Pertanyaan ini menggantung di ruang publik, memicu kecurigaan bahwa profesi wartawan dijadikan “payung perlindungan” untuk menghalau pemeriksaan, kritik, atau pengawasan dari lembaga resmi seperti Inspektorat.
Dalam sejumlah laporan, masyarakat dan penggiat sosial mengkhawatirkan munculnya pola baru: pejabat desa menggunakan atribut pers bukan untuk menjalankan fungsi jurnalistik, tetapi untuk memperkuat posisi tawar ketika kebijakan dan anggaran mereka dipertanyakan.
Fenomena ini, bila dibiarkan, dapat merusak integritas lembaga pemerintahan desa dan mengaburkan batas antara kekuasaan publik dan peran pengawas publik.

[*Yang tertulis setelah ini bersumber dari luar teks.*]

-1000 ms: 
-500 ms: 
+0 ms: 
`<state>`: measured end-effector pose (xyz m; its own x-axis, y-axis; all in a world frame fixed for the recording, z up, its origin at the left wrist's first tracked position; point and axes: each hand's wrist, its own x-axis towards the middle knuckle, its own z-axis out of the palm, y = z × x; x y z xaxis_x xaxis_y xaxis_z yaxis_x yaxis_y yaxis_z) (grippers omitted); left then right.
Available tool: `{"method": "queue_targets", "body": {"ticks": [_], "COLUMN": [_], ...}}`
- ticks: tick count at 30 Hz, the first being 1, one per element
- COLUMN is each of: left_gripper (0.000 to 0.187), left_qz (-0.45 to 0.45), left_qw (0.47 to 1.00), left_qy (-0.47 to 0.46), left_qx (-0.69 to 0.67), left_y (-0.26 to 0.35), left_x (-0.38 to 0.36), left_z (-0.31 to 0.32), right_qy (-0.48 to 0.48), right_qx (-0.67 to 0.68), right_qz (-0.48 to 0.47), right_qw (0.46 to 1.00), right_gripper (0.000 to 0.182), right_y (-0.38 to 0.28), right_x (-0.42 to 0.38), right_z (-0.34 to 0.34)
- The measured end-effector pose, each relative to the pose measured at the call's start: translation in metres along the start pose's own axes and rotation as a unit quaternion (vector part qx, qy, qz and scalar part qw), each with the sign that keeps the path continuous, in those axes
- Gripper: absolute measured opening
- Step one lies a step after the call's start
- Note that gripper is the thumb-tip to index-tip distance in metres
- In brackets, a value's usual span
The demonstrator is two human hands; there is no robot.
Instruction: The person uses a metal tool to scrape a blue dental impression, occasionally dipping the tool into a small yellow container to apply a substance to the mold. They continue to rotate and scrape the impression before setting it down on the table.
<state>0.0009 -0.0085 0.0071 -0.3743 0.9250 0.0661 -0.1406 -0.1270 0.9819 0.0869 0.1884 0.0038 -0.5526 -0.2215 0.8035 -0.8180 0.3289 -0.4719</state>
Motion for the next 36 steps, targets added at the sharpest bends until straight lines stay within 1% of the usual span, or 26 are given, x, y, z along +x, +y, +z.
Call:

Organisasi Desa dan Pendamping Desa Absen dari Ruang Etik Ketiadaan sikap dari organisasi resmi kepala desa — seperti FKKD dan APDESI — memperburuk keadaan. Padahal kedua lembaga tersebut memiliki mandat dan struktur yang jelas untuk membina dan memberi perlindungan hukum kepada para kepala desa.
Ketika organisasi formal bungkam, para kepala desa pun mencari perlindungan baru, walaupun secara etika dan regulasi hal tersebut melanggar prinsip good governance.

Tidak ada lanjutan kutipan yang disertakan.